Your objective -> Read the records below and report each line in which "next" occurs.

Task inputs ->
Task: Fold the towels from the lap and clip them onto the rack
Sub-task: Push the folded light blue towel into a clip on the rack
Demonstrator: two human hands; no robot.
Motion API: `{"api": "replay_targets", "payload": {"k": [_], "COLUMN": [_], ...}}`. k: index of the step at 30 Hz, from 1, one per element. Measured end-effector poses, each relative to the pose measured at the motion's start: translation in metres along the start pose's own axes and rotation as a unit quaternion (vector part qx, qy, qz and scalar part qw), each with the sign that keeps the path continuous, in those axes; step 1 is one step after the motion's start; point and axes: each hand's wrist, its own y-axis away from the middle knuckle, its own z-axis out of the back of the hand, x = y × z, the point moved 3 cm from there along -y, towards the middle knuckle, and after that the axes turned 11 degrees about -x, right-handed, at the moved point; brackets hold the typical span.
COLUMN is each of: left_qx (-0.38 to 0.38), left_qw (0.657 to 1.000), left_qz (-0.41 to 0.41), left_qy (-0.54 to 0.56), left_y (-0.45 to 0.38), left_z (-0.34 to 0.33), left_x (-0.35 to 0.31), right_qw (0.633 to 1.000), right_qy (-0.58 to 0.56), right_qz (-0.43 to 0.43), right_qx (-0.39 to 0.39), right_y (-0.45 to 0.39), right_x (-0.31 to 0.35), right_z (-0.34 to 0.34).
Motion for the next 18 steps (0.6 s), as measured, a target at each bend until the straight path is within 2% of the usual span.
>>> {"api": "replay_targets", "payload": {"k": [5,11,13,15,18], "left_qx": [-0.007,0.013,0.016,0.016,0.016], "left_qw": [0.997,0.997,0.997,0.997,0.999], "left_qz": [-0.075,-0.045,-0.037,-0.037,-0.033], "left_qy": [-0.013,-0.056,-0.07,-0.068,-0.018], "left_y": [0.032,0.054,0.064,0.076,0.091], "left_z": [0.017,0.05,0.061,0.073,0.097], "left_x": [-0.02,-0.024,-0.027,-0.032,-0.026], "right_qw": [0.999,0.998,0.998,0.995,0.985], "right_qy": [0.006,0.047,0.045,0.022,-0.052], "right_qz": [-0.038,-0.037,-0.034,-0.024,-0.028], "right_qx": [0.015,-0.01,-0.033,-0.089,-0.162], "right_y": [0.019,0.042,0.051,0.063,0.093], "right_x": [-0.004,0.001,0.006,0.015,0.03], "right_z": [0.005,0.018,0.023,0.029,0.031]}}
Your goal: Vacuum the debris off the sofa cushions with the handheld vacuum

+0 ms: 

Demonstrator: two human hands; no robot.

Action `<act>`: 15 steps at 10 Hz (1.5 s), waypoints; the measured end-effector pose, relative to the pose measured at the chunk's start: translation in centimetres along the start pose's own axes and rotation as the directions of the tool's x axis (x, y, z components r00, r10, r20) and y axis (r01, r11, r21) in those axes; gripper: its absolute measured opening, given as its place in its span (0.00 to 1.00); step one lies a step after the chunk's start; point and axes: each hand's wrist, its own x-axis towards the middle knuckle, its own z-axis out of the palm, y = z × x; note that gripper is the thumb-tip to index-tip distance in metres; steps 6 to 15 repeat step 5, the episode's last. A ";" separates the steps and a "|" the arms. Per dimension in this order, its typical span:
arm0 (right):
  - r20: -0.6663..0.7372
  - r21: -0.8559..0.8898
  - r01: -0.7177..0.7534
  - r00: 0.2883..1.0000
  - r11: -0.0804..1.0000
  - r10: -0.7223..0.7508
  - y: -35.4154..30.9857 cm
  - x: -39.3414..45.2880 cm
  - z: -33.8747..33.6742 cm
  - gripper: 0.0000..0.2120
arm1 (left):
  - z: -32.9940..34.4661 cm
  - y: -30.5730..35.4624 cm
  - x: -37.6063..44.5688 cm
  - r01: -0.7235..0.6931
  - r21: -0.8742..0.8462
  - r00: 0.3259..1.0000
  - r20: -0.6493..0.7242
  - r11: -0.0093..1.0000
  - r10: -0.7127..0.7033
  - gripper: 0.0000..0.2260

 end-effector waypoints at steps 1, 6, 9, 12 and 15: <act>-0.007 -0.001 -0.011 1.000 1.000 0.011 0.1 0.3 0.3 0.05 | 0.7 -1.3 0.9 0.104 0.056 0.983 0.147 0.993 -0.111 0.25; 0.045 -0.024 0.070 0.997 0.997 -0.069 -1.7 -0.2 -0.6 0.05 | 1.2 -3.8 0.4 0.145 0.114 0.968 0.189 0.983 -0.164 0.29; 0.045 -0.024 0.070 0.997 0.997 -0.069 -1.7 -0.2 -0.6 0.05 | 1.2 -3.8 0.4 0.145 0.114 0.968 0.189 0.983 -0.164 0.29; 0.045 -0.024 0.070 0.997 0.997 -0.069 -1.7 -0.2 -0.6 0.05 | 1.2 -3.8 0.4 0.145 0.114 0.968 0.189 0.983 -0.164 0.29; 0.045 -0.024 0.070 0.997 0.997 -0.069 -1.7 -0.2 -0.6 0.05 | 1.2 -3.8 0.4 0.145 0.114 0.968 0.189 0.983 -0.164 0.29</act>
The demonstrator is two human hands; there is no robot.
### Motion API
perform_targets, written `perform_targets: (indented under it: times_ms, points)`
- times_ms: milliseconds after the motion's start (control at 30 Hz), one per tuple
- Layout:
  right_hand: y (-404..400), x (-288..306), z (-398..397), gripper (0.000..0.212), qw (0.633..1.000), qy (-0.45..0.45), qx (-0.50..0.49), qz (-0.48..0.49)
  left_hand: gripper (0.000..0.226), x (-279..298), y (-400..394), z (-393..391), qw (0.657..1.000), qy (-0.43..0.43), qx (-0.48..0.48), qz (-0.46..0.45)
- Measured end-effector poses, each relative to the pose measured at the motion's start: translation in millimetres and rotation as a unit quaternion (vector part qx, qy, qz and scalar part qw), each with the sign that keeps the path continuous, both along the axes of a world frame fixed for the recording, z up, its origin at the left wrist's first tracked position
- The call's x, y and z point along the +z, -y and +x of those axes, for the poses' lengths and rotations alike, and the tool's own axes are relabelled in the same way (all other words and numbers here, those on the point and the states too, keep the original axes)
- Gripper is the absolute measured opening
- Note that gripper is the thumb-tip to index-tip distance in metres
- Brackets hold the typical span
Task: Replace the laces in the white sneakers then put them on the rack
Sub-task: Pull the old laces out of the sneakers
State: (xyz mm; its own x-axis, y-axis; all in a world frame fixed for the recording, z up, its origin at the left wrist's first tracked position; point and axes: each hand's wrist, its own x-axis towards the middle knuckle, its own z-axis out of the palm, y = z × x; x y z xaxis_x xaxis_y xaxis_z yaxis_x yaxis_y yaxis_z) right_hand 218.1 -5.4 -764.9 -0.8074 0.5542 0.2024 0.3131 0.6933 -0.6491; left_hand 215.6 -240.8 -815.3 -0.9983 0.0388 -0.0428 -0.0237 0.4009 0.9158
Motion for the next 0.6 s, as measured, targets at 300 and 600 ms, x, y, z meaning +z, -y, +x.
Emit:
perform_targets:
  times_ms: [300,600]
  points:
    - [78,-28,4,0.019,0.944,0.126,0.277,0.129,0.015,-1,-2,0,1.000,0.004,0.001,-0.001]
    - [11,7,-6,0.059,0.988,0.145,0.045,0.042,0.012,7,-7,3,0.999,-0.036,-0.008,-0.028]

Output for this exercise ->
Motion for the next 18 steps (0.6 s), as measured, a target at each bend until the straight path is within 2% of the usual span.
Motion for the next 0.6 s, as measured, targets at 300 and 600 ms, x, y, z meaning +z, -y, +x.

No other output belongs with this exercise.